In many signaling processes, regulatory proteins are recruited from the cytosol to the membrane (Didichenko et al., 1996; Park et al., 2000; Oancea et al., 2003). Membrane association is often triggered by posttranslational modifications, such as phosphorylation, lipidation and glycosylation, and/or protein–protein interactions (Iwata et al., 1998). AnnAt1 was observed as at least four spots with different pI values on a 2D gel, suggesting posttranslational modifications. We are currently investigating the possibility of phosphorylation and other modifications of AnnAt1 protein, as evidenced in animal cells (Gerke and Moss, 2002). However, after stress treatment, AnnAt1 spots moved to the membrane together, implying that the possible modifications are not directly related to membrane association and play no functional roles. AnnAt1 spots remaining in the cytosol were indistinguishable from those in the membrane, supporting this finding. The formation of the cluster spots on a 2D gel may be simply because of unknown technical reasons. It is possible that the Ca²⁺-dependent association of AnnAt1 with the membrane could also involve protein–protein interactions. Our preliminary data show that the sizes of the AnnAt1-associated complexes on a native gel differ depending on whether the complexes are isolated from the cytosolic or membrane fraction and on whether the plants are exposed to stress stimuli (data not shown). Therefore, identification of the interacting components in AnnAt1 complexes should facilitate elucidation of the specific functions of the protein and the functional significance of membrane association in stress responses. With regard to protein turnover, proteolysis, particularly the ubiquitin/26S proteasome pathway, is one of the most important regulatory mechanisms controlling cellular functions in plants (Vierstra, 2003). Several known signaling components, including phyA, HY5/HYH, AUX/IAA, NAC1, E2F, and ABI5, have been identified as target substrates. A previous report shows that annexins may be regulated by proteolysis, possibly through the lysosomal pathway, in rat lung tissue (Barnes and Gomes, 2002). Whether AnnAt1 is a selective target for the ubiquitin/26S proteasome or other proteolytic pathways would be an intriguing question.

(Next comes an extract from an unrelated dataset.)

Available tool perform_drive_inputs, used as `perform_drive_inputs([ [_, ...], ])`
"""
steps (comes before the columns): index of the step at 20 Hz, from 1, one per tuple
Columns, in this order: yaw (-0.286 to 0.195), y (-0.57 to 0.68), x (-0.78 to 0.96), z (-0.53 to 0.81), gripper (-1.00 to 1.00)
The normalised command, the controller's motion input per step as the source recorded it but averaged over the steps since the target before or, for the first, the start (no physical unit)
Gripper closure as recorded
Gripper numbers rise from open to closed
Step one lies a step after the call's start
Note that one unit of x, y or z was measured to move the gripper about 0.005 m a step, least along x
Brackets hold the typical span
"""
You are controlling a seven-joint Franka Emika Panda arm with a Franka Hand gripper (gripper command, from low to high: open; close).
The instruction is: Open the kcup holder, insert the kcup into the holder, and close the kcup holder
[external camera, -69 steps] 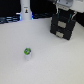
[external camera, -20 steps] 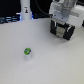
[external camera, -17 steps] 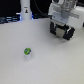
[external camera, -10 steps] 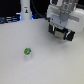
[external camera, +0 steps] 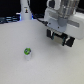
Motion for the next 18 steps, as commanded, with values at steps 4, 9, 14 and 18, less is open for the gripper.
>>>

Annexins are characterized by their ability to bind phospholipids in a Ca²⁺-dependent manner. In this study, we provide evidence that Ca²⁺ mediates the association of AnnAt1 protein with the membrane. The inclusion of Ca²⁺ in plant extracts induced binding of AnnAt1 to the membrane, which was reversed by the addition of EGTA. In plants incubated in Ca²⁺-chelated media, AnnAt1 lost the ability to respond to salt stress because both accumulation in the membrane and loss in the cytosol were inhibited. However, the inhibition of AnnAt1 loss from the cytoplasmic fraction was only partial. We suspect that EGTA in the media was not fully effective in chelating the intracellular Ca²⁺ that is instantly released from Ca²⁺ stores in response to stress (DeWald et al., 2001). These results imply that the salt stress–induced response of AnnAt1 is specifically regulated by Ca²⁺. Alternatively, we cannot rule out the possibility that Ca²⁺ binding may cause conformational changes in AnnAt1 and changes in the solubility or association of this protein with other cytosolic proteins and subsequent aggregation. In addition, several fundamental questions are yet to be solved: specifically, whether the cytosolic and membrane-bound forms of AnnAt1 are structurally and functionally different and the mechanism by which Ca²⁺ induces AnnAt1 loss from the cytoplasmic fraction.

Functions of AnnAt1 and AnnAt4

The functions of annexins have been determined in a few plant species. Cotton (Gossypium hirsutum) fiber annexin associates with membrane callose synthase and regulates its activity (Andrawis et al., 1993). Additionally, annexin in tobacco is vacuole specific and involved in cell expansion (Seals and Randall, 1997). Several studies show that plant annexins are highly expressed in secretory cells, such as the outer cells of root caps, epidermal cells, and developing xylem and phloem cells (Clark et al., 1992, 1994). Based on these results, it is proposed that annexins function in the Golgi-mediated secretion of plasma membrane and wall materials in plant cells (Clark and Roux, 1995). An annexin-like gene in Medicago is transcriptionally activated in response to Nod factors (de Carvalho-Niebel et al., 2002). In addition, an alfalfa annexin-like gene (AnnMS2) is activated by ABA, osmotic stress, and water deficiency (Kovács et al., 1998). Other functions inferred from their intrinsic activities include Ca²⁺ channel activity and enzymatic activities, such as nucleotide phosphodiesterase and peroxidase (McClung et al., 1994; Calvert et al., 1996; Gidrol et al., 1996; White et al., 2002). To date, seven annexins in Arabidopsis have been described (Clark et al., 2001). No additional AnnAt genes have been identified in the complete Arabidopsis genomic sequence. Among these, AnnAt1 is induced by H₂O₂ and salicylic acid and rescues the ΔoxyR mutant from H₂O₂ stress when transformed into E. coli, suggesting a role of the protein in oxidative stress response (Gidrol et al., 1996). Despite these series of findings, further detailed studies are required to elucidate the specific functions of individual annexins in plants.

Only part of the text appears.